The Food and Drug Administration (the “FDA”), which earlier denied Ranbaxy and Ivax’s citizen petitions for not approving subsequently-filed ANDAs (before expiry of their 180-day exclusivity for respective strengths, and for reinstating the delisted patents to the Orange Book) has already made an appeal with the U.S. Court of Appeals against the decision of the U.S. District Court, which remanded and sent the case back to the FDA for a decision. Now interestingly, rather than being a conventional generic tussle between Innovator and Generics, this case is turning out to be decisive regulatory tussle between the FDA and the First Para IV filers, concerning a 180-day exclusivity issue.

Let us go back and revisit this unusual case history from its inception, to figure out the issues involved, and their impact on future generic industry, particularly when the Authorized Generics are turning out to be next big hurdle for the 180-day exclusivity holder.

Merck’s Goldmine

Merck hit a gold mine when the Merck scientists synthetically derived Simvastatin from a fermentation product of Aspergillus Terreus, while developing and researching lovastatin. In 1980, Hoffmann et al. filed a U.S. patent application for Simvastatin (its pharmaceutical composition and use thereof to treat hypercholesterolemia, against which U.S. Patent No. 4,444,784 was issued on April 24, 1984). Merck filed the new drug application (the “NDA”) for simvastatin and for anti- hypercholesterolemia indication, being approved by the FDA on December 23, 1991, in 5 mg, 10 mg, 20 mg, and 40 mg strengths. Subsequently, the FDA listed the Simvastatin tablet along with the ‘784 Patent, with the Approved Drug Products, and with the Therapeutic Equivalence (Orange Book) under 21 U.S.C. § 355 (b) (1).

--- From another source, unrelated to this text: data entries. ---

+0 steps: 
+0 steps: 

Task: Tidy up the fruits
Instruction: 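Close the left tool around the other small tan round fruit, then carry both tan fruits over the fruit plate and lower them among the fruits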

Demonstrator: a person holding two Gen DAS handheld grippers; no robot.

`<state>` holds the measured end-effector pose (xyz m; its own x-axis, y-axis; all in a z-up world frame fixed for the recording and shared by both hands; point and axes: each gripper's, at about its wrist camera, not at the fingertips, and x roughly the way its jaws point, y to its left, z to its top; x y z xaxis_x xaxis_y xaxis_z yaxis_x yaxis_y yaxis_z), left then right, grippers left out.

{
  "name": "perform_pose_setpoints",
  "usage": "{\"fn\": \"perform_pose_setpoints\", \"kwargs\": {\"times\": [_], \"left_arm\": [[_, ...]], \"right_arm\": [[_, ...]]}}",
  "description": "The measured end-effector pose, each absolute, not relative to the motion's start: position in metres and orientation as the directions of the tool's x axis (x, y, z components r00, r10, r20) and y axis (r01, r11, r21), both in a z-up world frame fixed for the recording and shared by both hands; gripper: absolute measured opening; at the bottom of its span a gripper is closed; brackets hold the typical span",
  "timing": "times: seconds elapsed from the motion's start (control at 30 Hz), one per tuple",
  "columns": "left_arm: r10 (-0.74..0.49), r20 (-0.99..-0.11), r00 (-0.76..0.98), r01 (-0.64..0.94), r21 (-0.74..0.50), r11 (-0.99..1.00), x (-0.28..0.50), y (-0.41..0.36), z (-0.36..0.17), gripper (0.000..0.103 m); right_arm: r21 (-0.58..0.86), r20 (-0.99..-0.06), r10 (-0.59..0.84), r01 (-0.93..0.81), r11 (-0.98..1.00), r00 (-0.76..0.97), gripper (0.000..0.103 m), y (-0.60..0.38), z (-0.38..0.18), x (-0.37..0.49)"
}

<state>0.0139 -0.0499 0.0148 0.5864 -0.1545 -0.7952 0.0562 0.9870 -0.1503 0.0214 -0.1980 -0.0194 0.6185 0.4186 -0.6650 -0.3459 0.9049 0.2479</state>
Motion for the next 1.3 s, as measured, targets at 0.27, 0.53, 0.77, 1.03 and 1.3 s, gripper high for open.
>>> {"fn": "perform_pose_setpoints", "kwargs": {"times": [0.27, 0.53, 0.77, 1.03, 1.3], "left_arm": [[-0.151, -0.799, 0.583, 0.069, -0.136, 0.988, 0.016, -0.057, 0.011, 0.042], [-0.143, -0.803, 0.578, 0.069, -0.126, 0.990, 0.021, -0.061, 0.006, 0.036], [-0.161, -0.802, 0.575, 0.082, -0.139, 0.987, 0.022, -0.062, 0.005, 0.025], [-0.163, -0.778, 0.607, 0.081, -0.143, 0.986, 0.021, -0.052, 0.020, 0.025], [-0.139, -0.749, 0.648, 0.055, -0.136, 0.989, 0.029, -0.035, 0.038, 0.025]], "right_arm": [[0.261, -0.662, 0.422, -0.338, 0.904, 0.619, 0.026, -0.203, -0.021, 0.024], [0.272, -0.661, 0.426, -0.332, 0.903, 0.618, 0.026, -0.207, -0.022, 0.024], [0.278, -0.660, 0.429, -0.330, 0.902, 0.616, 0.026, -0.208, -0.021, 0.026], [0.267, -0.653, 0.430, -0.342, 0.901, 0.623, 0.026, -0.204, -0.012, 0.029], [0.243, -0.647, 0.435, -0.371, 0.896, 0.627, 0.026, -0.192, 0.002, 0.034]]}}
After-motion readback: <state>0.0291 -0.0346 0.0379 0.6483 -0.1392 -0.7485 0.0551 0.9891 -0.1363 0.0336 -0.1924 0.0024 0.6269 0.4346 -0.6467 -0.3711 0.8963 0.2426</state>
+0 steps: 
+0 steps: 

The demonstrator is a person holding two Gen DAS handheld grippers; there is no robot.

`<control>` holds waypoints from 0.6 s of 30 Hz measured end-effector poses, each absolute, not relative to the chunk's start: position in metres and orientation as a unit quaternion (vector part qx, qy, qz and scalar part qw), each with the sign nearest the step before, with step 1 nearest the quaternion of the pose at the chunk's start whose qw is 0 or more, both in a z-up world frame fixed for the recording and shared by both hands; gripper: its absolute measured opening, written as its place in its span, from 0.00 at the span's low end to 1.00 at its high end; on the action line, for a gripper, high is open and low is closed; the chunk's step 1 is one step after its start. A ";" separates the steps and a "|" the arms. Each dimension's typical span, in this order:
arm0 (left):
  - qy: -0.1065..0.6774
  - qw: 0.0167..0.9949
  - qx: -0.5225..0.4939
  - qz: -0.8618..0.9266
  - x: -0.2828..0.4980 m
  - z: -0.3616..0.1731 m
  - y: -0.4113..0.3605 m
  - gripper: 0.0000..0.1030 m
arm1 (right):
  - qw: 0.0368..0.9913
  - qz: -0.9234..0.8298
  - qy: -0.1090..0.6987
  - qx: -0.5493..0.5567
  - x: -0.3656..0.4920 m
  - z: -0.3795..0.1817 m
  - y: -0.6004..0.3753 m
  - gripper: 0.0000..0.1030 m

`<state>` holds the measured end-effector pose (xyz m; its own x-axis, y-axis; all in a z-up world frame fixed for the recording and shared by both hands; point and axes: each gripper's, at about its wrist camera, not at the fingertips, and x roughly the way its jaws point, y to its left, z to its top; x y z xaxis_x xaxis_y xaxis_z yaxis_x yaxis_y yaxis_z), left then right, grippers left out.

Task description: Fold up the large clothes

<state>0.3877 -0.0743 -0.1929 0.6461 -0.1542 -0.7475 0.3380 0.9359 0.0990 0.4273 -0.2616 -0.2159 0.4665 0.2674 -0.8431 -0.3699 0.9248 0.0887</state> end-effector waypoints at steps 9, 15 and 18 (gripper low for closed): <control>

Listing Additional Patents & PTE

On May 20, 1993 the USPTO, under 35 USC § 156, extended the term of the ‘784 Patent for a period of 1,704 days, adjusting the patent expiry of the ‘784 Patent from April 24, 2001 to December 23, 2005. The FDA later approved the 80 mg strength of the Simvastatin tablet in 1998. In 2000, Merck further listed two additional patents, stating them to be metabolites of Simvastatin, namely:

1. U.S. reissued Patent No. RE36,481 (the ‘481 Patent)
2. U.S. reissued Patent No. RE36,520 (the ‘520 Patent)

Later, Merck also obtained Pediatric Exclusivity from Simvastatin tablets, extending the patent terms of the ‘784, ‘481, and ‘520 patents with additional 6 months.

Ivax Para IV Attack

Like other blockbuster drugs, Simvastatin also became a Para IV target in the same year when Merck listed additional patents for Simvastatin tablets. On December 14, 2000 Ivax submitted ANDA, with the FDA seeking marketing approval for its generic version of the Simvastatin tablet, in 5 mg, 10 mg, 20 mg, and 40 mg strengths. Ivax filed a Para III certification, with respect to the ‘784 Patent, but filed a Para IV certification with respect to additional patents, contending that the ‘481 and ‘520 patents were invalid or unenforceable, or that their drugs would not infringe the patents. Ivax notified Merck of the Para IV certification, detailing the factual and legal basis for its belief, and that its generic drug would not infringe the patents, or that the patents are invalid or unenforceable.

Ranbaxy Joins the Para IV Race

In November 2001, Ranbaxy became the second generic player to file Para IV certification with the FDA, seeking marketing approval for its generic version of the Simvastatin tablet in 5 mg, 10 mg, 20 mg, 40 mg, and 80 mg strengths. Ranbaxy was, however, first to file Para IV certification in the case of the 80 mg strength, as Ivax’s Para IV certification was intended for 5 mg, 10 mg, 20 mg, and 40 mg strengths. Like Ivax, Ranbaxy also filed a Para III certification with respect to the ‘784 Patent, and a Para IV certification with respect to additional patents, contending that the ‘481 and ‘520 Patents were invalid, unenforceable, or that their drugs would not infringe the patents. Ranbaxy also notified Merck of the Para IV certification, detailing the factual and legal basis for its belief that its generic drug would not infringe the patents, or that the patents are invalid or unenforceable.

Conquering 45 day Barrier

Merck did not sue Ivax and Ranbaxy within 45 days as required under 21 U.S.C. 355 (j) (5) (B) (iii), to trigger an automatic 30-month stay of the FDA approval of the ANDAs. As a result of this, both Ivax and Ranbaxy were entitled to a 180-day exclusivity for their respective strengths, and expected to launch their generic Simvastatin tablet after expiry of the ‘784 Patent. Until this, everything seems to be clear and evident that, with the expiry of the ‘784 Patent, Ivax and Ranbaxy would enjoy a 180-day marketing exclusivity and would be the sole generic players in U.S. Simvastatin market.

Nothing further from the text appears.